OPINIÃO

Camilo Negri é professor adjunto e diretor do Centro de Pesquisa e Pós-Graduação sobre as Américas (CEPPAC) da Universidade de Brasília (UnB). Mestre e doutor em Ciências Sociais – Estudos Comparados sobre as Américas (CEPPAC, UnB – 2005, 2009). Chefe do Departamento de Estudos Latino-Americanos da UnB (ELA).

Camilo Negri

 

"Tudo deve mudar para que tudo fique como está", assim alcunhada pelo escritor italiano Giuseppe Tomasi di Lampedusa, a famosa frase costuma ser utilizada para ilustrar um fenômeno político comum em tempos de decadência, como ocorreu com a aristocracia italiana descrita no seu livro O Leopardo.

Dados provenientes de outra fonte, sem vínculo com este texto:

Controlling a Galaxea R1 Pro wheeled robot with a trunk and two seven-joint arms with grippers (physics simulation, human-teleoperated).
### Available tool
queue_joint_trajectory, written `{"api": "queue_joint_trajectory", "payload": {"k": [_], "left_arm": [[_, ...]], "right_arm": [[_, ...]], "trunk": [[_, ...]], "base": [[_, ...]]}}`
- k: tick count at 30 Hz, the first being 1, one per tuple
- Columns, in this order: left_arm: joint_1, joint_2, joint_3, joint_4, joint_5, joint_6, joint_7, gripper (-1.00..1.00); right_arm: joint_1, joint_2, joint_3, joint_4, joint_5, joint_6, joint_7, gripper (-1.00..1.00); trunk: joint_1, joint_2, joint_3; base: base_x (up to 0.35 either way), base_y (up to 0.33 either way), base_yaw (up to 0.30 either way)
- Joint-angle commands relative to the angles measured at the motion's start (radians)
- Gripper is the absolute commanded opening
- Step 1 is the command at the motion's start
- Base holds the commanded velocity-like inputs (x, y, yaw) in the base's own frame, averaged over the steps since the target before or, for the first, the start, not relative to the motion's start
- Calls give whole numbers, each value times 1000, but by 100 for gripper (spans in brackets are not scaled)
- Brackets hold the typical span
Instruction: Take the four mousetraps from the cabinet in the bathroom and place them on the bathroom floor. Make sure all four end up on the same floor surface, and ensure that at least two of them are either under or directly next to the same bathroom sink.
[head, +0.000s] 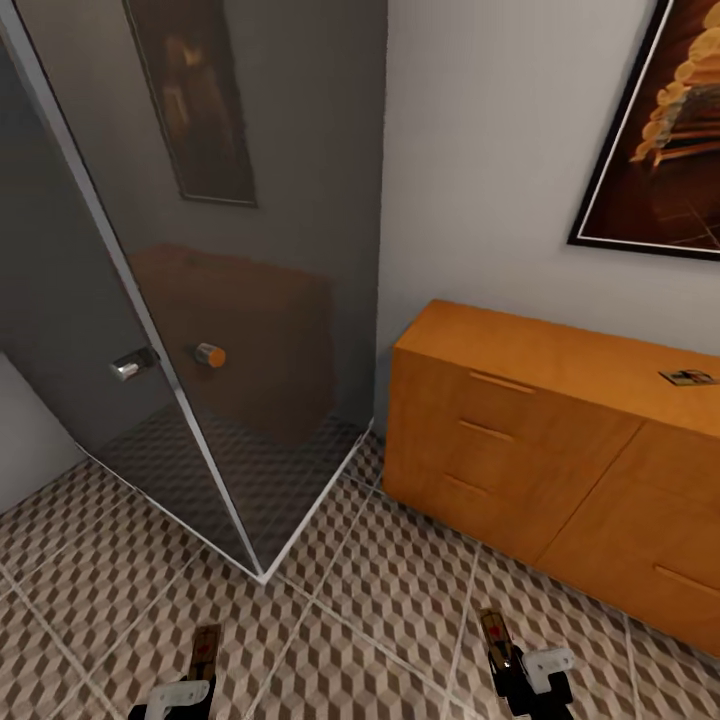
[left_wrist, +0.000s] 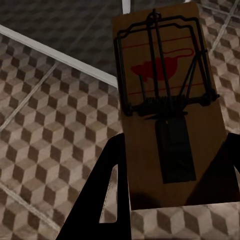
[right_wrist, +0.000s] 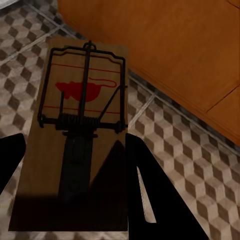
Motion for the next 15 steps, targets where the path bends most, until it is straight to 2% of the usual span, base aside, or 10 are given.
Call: {"api": "queue_joint_trajectory", "payload": {"k": [1,3,11,15], "left_arm": [[-2,-1,-3,4,11,-4,-10,-100],[-2,-2,-4,4,10,-3,-10,-100],[-1,-35,-5,4,9,-4,-11,-100],[-1,-39,-5,4,9,-4,-11,-100]], "right_arm": [[0,0,3,1,8,-2,-10,-100],[0,0,3,1,8,-2,-11,-100],[0,1,3,1,8,-2,-12,-100],[0,1,3,1,8,-2,-12,-100]], "trunk": [[0,0,-1],[0,0,-1],[0,0,-1],[0,0,-1]], "base": [[0,0,286],[0,0,286],[0,0,286],[0,0,287]]}}
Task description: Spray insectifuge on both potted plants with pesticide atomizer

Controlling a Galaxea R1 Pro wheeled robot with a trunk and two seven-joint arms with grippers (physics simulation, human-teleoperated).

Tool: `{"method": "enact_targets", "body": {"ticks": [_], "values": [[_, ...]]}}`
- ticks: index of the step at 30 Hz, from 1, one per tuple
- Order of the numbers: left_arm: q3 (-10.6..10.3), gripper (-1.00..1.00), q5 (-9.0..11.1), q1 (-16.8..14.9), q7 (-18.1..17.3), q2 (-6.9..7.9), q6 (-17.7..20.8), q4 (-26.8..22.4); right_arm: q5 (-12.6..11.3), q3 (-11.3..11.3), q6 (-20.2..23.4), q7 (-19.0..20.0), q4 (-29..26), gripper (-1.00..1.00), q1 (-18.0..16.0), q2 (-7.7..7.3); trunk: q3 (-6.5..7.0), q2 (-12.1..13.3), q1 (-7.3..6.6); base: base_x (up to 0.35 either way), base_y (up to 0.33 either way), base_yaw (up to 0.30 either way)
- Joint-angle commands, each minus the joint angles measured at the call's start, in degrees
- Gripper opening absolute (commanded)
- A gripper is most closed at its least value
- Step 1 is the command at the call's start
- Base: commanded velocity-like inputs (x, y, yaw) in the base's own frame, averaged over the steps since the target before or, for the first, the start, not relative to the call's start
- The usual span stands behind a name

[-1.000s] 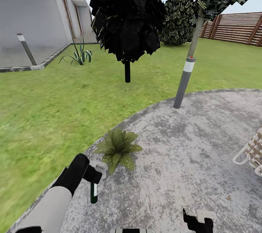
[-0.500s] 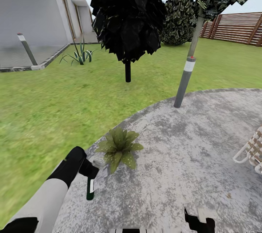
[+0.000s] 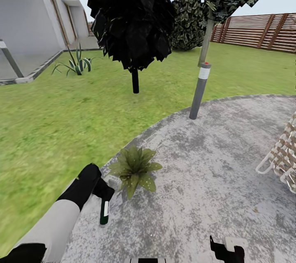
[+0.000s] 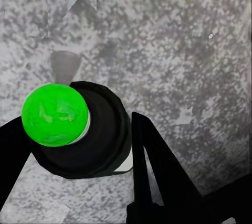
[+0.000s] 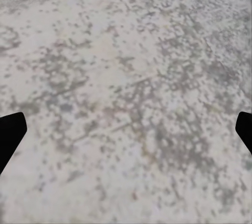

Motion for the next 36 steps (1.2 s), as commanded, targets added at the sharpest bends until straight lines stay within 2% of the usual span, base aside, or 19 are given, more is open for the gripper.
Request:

No Brasil, o ritmo frenético dos eventos e a longa duração e escopo da crise política produziram, novamente, as condições para o fenômeno.

 

Mais uma vez, novos arranjos políticos estão em curso e restará à população assistir bestializada aos eventos que ao mudarão as feições da política sem corrigir suas principais deformações. Tal contexto certamente desencoraja um olhar mais otimista sobre a democracia, e impede sua defesa incondicional. A profunda descrença no funcionamento das instituições democráticas, além disso, traz à tona discursos, valores e crenças que, ao se oporem aos princípios democráticos, dão margem a cenários ainda mais preocupantes.

 

A democracia, entretanto, assim como afirmou Spinoza em relação à paz política, não é mera ausência de guerra, imposta por ordem instável, mas virtude originada na alma do cidadão, o que garante sua maior estabilidade e justiça. Para prosperar, portanto, a democracia não pode ocultar as injustiças e contradições da vida social. Ao contrário, a democracia precisa garantir condições para plena expressão de todas as demandas e ideologias correspondentes. Embora certa homogeneidade seja necessária para garantir estabilidade, é a pluralidade e a abertura à contestação que sustentam o desenvolvimento da democracia.

 

Infelizmente, assim como o restante da América Latina, o Brasil não cultivou tal diversidade ideológica que permitisse vislumbrar alternativas viáveis e imediatas. Não custa lembrar que, durante o período do golpe civil-militar de 1964, a supressão dos direitos políticos permitiu a caça e extermínio de cidadãos que, como Vladimir Herzog, por exemplo, eram filiados à partidos de esquerda. A proibição radical do comunismo, comum nos países latino-americanos até o fim da União Soviética, ainda impacta o espectro ideológico da região, limitando as opções representadas nas democracias.

 

A atual crise política, assim como ocorreu durante as ditaduras, restringiu o debate ideológico. A ausência de alternativas, ainda que utópicas, e o constrangimento ao debate ideológico contribuíram ainda mais para a viabilização de propostas que mantêm as configurações de poder idênticas. Consequentemente, a frequente tergiversação dos graves problemas do país devido aos arranjos políticos possíveis permanece alimentando o ciclo vicioso de restrição ao desenvolvimento de alternativas e opções políticas mais representativas.

 

Apesar de suas falhas, contudo, a democracia é a única ferramenta política disponível que, idealmente, permite a ascensão e desenvolvimento de alternativas ao efeito Leopardo. Para tanto, deve estar plenamente aberta à contestação e ser alimentada pelas diversas demandas que caracterizam as sociedades modernas.